Case ID: so2d_888/html/0095-01.html
Source: Caselaw Access Project
Author: {"author": "PER CURIAM.", "license": "Public Domain", "url": "https://static.case.law/"}
Date Created: 2024-08-24T03:29:51.129683

Antonio J. REYES, Appellant, v. The STATE of Florida, Appellee.
    No. 3D02-1224.
    District Court of Appeal of Florida, Third District.
    Nov. 24, 2004.
    Sale Kuehne and Benedict P. Kuehne and Susan Dmitrovsky, Miami, for appellant.
    Charles J. Crist, Jr., Attorney General, and Douglas J. Glaid, Assistant Attorney General, for appellee.
    Before SHEVIN, WELLS, and SHEPHERD, JJ.
   PER CURIAM.

Antonio Reyes appeals his theft convictions and sentence. A jury found Reyes guilty of twenty nine counts of grand theft. The trial court denied Reyes’ post-verdict motion for judgment of acquittal. It rejected the defense’s requests for mitigation and announced a sentence of 71.1 months. The trial court’s written order, however, provided for a 71.7 month sentence. As the State concedes, the sentencing order must be corrected to reflect the trial court’s oral pronouncement of a 71.1 month sentence. See Newson v. State, 867 So.2d 603 (Fla. 2d DCA 2004) (remanding with instructions that a scrivener’s error in the written sentence be corrected to conform with the oral pronouncement).

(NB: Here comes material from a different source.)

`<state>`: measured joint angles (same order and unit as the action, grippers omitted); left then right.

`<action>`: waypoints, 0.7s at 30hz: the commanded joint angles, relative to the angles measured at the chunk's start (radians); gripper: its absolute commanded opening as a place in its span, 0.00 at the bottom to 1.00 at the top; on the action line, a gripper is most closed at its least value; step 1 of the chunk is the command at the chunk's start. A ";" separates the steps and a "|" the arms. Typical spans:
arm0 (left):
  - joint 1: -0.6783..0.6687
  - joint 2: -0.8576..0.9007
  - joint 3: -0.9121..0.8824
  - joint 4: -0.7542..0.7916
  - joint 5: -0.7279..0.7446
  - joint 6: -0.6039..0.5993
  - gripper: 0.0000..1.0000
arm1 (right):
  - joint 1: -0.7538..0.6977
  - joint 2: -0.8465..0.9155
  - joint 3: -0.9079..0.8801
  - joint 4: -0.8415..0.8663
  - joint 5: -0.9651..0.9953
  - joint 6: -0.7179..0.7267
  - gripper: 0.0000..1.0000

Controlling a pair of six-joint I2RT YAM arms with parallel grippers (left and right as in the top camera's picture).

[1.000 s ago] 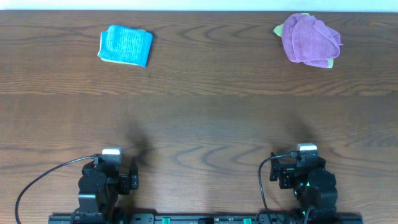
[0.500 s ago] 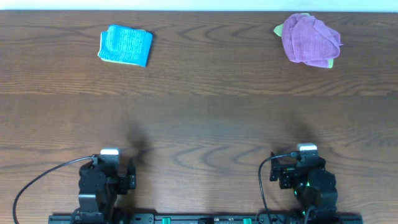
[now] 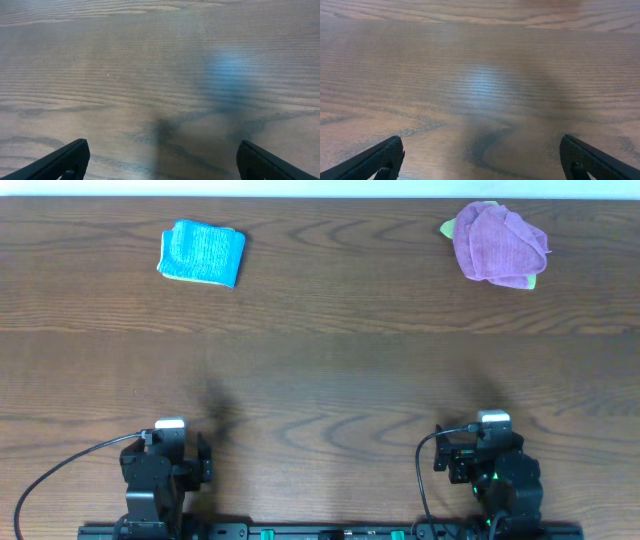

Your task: Fold the cloth

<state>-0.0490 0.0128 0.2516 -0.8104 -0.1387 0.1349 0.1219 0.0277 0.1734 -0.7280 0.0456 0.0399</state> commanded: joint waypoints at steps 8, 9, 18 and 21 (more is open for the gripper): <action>-0.004 -0.009 -0.005 -0.001 -0.014 -0.204 0.95 | -0.010 -0.012 -0.013 0.002 0.007 -0.015 0.99; -0.004 -0.009 -0.005 -0.001 -0.014 -0.218 0.95 | -0.010 -0.012 -0.013 0.002 0.007 -0.015 0.99; -0.004 -0.009 -0.005 -0.002 -0.014 -0.229 0.95 | -0.010 -0.012 -0.013 0.002 0.006 -0.015 0.99; -0.004 -0.009 -0.005 -0.002 -0.014 -0.229 0.95 | -0.010 -0.012 -0.013 0.002 0.007 -0.015 0.99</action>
<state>-0.0490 0.0128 0.2516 -0.8104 -0.1390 -0.0803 0.1219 0.0277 0.1734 -0.7277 0.0456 0.0399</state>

An exhaustive review of the record demonstrates no merit in the remaining points raised. There was no error in charging Reyes with multiple counts of grand theft. See Hearn v. State, 55 So.2d 559 (Fla.1951) (observing that when property is stolen at different times or places or as a result of a series of acts, separated in time, place, or circumstance, each taking is a separate and distinct offense); State v. Diaz, 814 So.2d 466 (Fla. 3d DCA 2002)(finding each invoice to be a separate taking and, therefore, only the final invoice was within the statute of limitations); Vizcon v. State, 771 So.2d 3 (Fla. 3d DCA 2000) (holding that money laundering statute did not prohibit separate convictions for negotiation of each of twenty-nine separate checks written over the course of a year even though defendant claimed that the offense was singular and continuous). There was no double jeopardy violation. See Donovan v. State, 572 So.2d 522, 526 (Fla. 5th DCA 1990); see also Sewall v. State, 783 So.2d 1171, 1179 (Fla. 5th DCA 2001). The State introduced competent evidence which was clearly inconsistent with the defendant’s theory of events, see State v. Law, 559 So.2d 187, 188 (Fla.1989), and the balance of Reyes’s arguments are likewise unpersuasive.

Affirmed; remanded to correct scrivener’s error.